A phase 3 clinical trial involving lenacapavir, an injectable medication for HIV prevention administered every 26 weeks, demonstrated a significant reduction in infection rates compared to daily oral medications.
Breakthrough: A new HIV medication demonstrated nearly 100% effectiveness in human trials.

A study conducted at 88 locations worldwide with the participation of 3,265 individuals recorded only two cases of HIV infection in the group receiving the medication, compared to nine cases in the group that took the previous generation drug daily. The rate of HIV infection in the lenacapavir group was remarkably low at 0.10 per 100 person-years, in contrast to 0.93 in the F/TDF group and 2.37 in the broader surveyed group, reports Science Blog.
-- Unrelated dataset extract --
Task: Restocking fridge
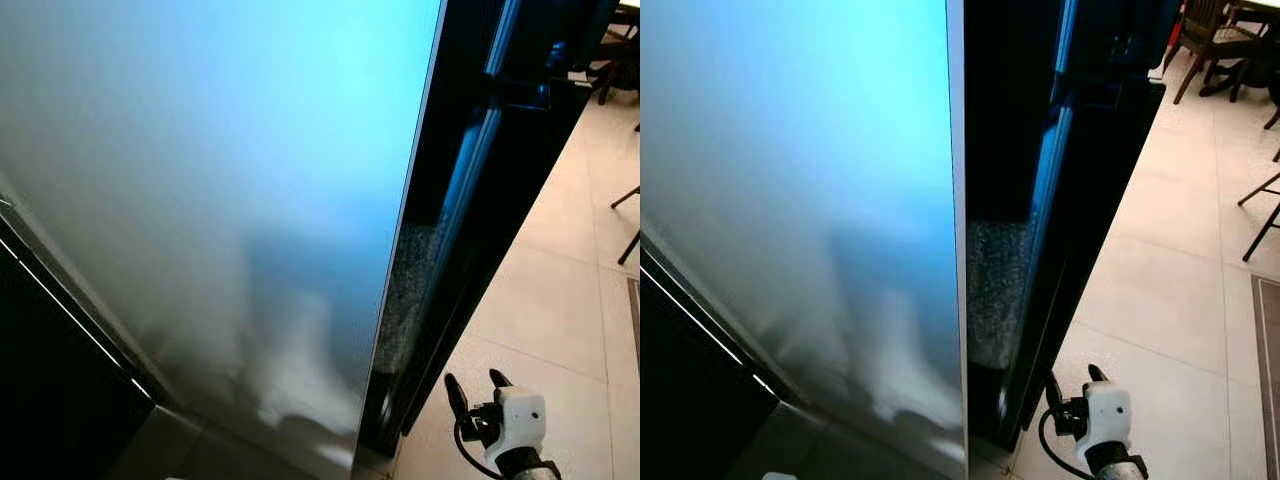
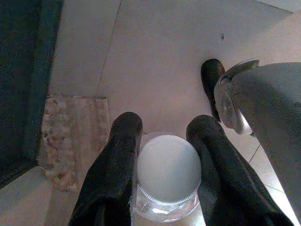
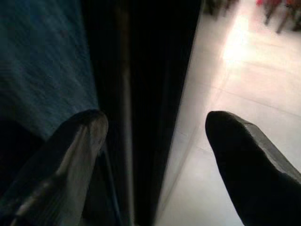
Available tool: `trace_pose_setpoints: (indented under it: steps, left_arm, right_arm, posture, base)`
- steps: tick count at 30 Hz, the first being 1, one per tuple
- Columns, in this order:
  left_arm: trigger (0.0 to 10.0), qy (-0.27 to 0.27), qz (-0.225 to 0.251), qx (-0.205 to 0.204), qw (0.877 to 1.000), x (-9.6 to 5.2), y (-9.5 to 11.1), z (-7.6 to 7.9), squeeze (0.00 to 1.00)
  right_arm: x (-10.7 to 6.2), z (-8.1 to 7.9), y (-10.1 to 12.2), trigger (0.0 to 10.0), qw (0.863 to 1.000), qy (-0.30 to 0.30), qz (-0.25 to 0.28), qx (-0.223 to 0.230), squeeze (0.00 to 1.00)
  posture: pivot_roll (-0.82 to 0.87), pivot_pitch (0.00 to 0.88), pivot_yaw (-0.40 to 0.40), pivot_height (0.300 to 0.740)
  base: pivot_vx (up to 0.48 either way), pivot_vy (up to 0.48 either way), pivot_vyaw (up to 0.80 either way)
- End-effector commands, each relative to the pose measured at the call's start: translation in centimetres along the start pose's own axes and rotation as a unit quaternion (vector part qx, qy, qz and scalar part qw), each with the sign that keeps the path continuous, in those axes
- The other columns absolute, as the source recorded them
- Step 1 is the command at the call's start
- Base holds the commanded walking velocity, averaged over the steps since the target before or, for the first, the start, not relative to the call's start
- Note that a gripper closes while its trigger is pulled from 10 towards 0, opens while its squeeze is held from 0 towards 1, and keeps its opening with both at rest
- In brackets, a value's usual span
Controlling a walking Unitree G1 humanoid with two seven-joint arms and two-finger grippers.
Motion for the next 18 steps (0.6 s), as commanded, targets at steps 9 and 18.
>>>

The research, led by Dr. Collin Kelly, a professor at Emory University, indicates significant progress for individuals struggling with adherence to daily oral regimens. Kelly, who also serves as co-director of the Emory University AIDS Research Center, emphasized the nearly 100 percent efficacy rate and its potential to transform HIV prevention strategies.

A key aspect of this study was addressing the issue of medication adherence. Current prevention methods face challenges due to the necessity of daily medication intake, leading many to abandon treatment within a year. The two-year injectable form of lenacapavir is seen as a breakthrough that could enhance effectiveness by eliminating a major barrier in HIV prevention.

The trial also placed special emphasis on diversity and inclusivity, reflecting the demographic characteristics of populations most affected by HIV. Under the guidance of Dr. Valeria Cantos from the Emory University Grady Research Center, participants were recruited from countries such as South Africa, Brazil, and Mexico, ensuring multilingual support and representation for underserved communities. These efforts are particularly crucial as over 50% of new HIV cases in the U.S. in 2022 were among cisgender gay men, significantly impacting Black and Latino populations.

The safety assessment during the study showed that lenacapavir was well tolerated, although a small percentage of participants (1.2%) experienced reactions at the injection site. Dr. Carlos del Rio, chair of the Emory Department of Medicine, highlighted that despite the promising results, ensuring equitable access to this prevention method remains a critical challenge.

Lenacapavir, expected to be FDA approved by 2025, has the potential to revolutionize HIV prevention by reducing the number of doctor visits from quarterly to biannual, significantly improving access for vulnerable populations. This change could particularly benefit communities facing systemic barriers to healthcare access, addressing a long-standing gap in effective HIV prevention strategies.